• Assignment
Would you write out, word for word, each line of the records below from the top through the one holding "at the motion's"?

• Supplied data

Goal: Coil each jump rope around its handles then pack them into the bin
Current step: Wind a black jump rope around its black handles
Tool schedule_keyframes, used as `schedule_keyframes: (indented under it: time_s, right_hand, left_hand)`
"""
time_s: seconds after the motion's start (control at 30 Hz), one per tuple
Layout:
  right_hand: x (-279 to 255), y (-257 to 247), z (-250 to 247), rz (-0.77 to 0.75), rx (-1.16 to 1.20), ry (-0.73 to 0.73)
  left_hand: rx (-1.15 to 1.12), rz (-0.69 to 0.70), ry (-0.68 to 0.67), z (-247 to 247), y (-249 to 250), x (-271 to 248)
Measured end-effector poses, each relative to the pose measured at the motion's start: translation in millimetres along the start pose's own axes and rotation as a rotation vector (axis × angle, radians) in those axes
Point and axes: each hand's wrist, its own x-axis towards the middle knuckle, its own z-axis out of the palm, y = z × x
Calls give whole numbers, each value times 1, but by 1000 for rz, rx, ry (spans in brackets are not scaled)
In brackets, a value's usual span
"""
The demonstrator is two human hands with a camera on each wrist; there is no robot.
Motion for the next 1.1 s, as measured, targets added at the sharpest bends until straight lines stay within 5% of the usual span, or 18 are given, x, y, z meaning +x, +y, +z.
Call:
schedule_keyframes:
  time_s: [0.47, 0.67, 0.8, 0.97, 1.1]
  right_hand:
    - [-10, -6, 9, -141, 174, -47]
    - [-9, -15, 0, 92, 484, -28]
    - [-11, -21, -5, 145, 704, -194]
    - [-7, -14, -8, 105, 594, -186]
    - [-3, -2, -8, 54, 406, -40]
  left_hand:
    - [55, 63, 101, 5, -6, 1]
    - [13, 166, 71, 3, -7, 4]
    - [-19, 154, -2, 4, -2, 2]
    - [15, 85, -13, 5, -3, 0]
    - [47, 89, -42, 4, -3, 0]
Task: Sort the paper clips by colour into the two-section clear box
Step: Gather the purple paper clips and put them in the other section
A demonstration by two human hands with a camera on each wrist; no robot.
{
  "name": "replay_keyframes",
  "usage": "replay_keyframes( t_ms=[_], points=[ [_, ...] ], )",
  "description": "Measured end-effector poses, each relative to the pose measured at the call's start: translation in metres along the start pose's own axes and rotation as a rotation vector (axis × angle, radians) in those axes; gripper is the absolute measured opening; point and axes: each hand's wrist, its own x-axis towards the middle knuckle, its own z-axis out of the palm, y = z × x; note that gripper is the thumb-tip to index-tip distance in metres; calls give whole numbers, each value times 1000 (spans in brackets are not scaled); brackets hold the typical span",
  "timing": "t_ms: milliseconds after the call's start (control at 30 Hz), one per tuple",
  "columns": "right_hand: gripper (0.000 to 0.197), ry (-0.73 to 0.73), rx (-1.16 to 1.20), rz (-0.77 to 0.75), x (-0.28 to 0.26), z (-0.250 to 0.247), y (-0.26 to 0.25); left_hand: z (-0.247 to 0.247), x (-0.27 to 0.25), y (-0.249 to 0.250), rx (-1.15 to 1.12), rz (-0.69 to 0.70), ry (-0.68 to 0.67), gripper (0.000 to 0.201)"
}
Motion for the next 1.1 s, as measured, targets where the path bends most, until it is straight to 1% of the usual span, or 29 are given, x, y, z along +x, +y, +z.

• Problem solution
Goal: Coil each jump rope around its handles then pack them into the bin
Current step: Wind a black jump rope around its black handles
Tool schedule_keyframes, used as `schedule_keyframes: (indented under it: time_s, right_hand, left_hand)`
"""
time_s: seconds after the motion's start (control at 30 Hz), one per tuple
Layout:
  right_hand: x (-279 to 255), y (-257 to 247), z (-250 to 247), rz (-0.77 to 0.75), rx (-1.16 to 1.20), ry (-0.73 to 0.73)
  left_hand: rx (-1.15 to 1.12), rz (-0.69 to 0.70), ry (-0.68 to 0.67), z (-247 to 247), y (-249 to 250), x (-271 to 248)
Measured end-effector poses, each relative to the pose measured at the motion's start: translation in millimetres along the start pose's own axes and rotation as a rotation vector (axis × angle, radians) in those axes

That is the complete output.